America’s Deadliest Home Video has one more trick up its sleeve, one that might only become apparent after a second viewing: beneath its deglamorized “video diary” appearance, there is a kind of stealth-cinematic touch at play. Perez maintains the illusion of video verite while giving much thought to camera placement and movement that selectively reveals things while still maintaining a sense of reality. He shows his chops with handling actors by pulling off a handful of lengthy scenes in single-take/one-camera setups that involve complex, well-timed ensemble acting. Best of all, there are a couple of really inspired shoot out scenes that use clever camera movement and staging to convince you that you’re seeing more mayhem than is actually happening.
In short, America’s Deadliest Home Video is one of the rare jewels you’ll come across in the pile of SOV films from the ‘80s and ‘90s. You don’t have to be a post-ironic trash cultist to enjoy this — it’s legitimately good and all the more impressive for using uncinematic means to achieve cinematic ends.

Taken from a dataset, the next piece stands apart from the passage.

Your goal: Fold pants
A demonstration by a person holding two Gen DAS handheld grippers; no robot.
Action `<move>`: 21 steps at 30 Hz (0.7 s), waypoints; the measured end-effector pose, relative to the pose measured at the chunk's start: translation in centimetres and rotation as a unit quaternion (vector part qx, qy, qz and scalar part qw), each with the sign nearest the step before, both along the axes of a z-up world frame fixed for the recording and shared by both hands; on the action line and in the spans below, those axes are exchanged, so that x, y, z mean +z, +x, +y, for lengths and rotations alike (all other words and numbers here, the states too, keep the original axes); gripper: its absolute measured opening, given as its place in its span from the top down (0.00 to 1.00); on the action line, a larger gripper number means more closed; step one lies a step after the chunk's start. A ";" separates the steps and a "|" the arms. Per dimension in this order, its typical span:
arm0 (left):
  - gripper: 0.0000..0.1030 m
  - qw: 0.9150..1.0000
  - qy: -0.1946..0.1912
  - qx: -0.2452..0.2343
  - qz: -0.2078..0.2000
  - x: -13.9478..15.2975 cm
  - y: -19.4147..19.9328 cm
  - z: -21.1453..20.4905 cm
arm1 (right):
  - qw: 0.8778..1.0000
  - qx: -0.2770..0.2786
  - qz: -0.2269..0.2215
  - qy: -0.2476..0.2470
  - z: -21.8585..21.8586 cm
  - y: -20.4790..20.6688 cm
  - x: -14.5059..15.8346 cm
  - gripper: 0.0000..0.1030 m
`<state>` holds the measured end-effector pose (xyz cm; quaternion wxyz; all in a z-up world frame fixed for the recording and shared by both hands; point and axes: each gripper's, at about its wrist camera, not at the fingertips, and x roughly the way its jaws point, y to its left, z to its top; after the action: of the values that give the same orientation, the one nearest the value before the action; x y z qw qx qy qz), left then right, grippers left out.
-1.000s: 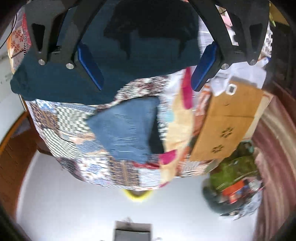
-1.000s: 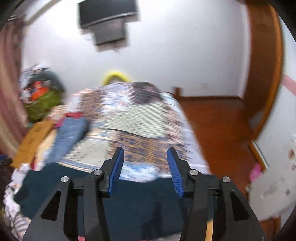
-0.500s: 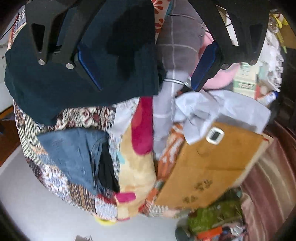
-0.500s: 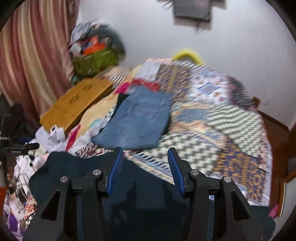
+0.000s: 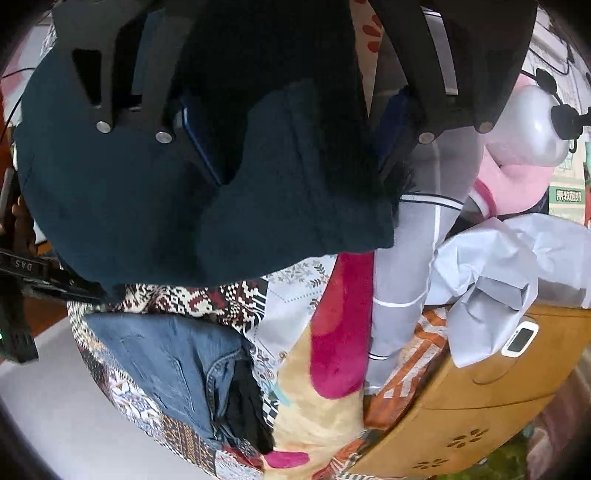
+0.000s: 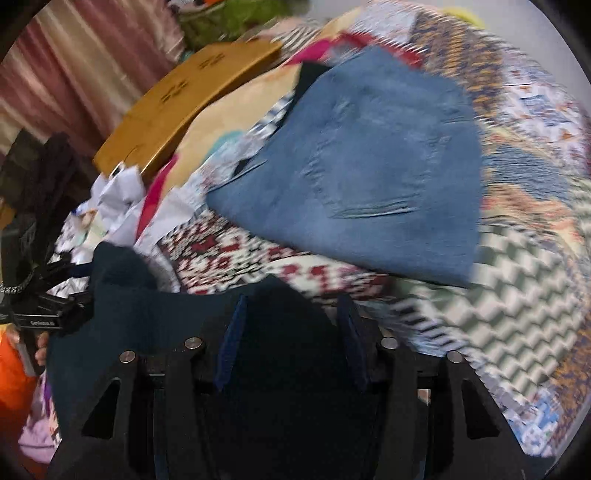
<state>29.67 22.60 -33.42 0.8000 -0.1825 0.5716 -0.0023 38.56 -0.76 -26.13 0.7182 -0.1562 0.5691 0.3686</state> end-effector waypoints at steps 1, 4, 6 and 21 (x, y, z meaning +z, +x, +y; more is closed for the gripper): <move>0.28 1.000 0.000 0.001 0.000 0.0 0.0 -0.1 | 1.000 0.007 -0.001 -0.002 0.3 -0.3 -0.2 0.54; 0.51 1.000 0.014 0.006 -0.005 0.6 -0.1 -0.2 | 1.000 0.006 0.012 -0.002 0.6 -0.6 -0.6 0.69; 0.63 0.999 0.037 0.007 -0.017 1.3 -0.5 -0.4 | 1.000 0.004 0.004 -0.005 0.7 -0.6 -0.8 0.79; 0.51 0.988 0.152 0.039 -0.003 3.1 -1.9 1.0 | 0.992 -0.022 -0.116 -0.042 1.5 -2.1 2.2 0.92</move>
<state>27.77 23.56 -30.31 0.8196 -0.0808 0.5554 0.1153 36.50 0.76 -23.90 0.7804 -0.2155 0.4999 0.3077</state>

DVD Notes: After a few decades in post-VHS limbo, America’s Deadliest Home Video has been revived on DVD by Camp Motion Pictures. The transfer comes from the original video master so it’s the best this shot-on-consumer-gear opus could possibly look and free of any video-based glitches. The 2.0 stereo sound offers an accurate representation of the usually camera mic-recorded audio.
Camp has also added a few noteworthy extras. There are two different and equally worthwhile commentary tracks here. The first features Perez, who offers a thoughtful look back that covers how the opportunity and concept came together, how it was designed to stay true to that concept, shooting and editing tricks to create a documentary illusion and how making the film in Wisconsin worked to their benefit. His comments often has a philosophical bent, often weaving in commentary about the challenges of building and maintaining a career in the film business as well as how creating your own shoestring projects is often a necessary alternative to the Hollywood route.
The other commentary comes from producer/star Wynhoff. It’s a low-key but information-dense track that provides lots of details on locations, cameos by crew members and friends/family, the challenges of acting in long takes and even an amazing tale about a near-theatrical release that also involves George Lucas. There’s also some interesting observations about working with Bonaduce.
The package is rounded out by a smartly-edited trailer for America’s Deadliest Home Video and a whole reel of trailers for various Camp releases.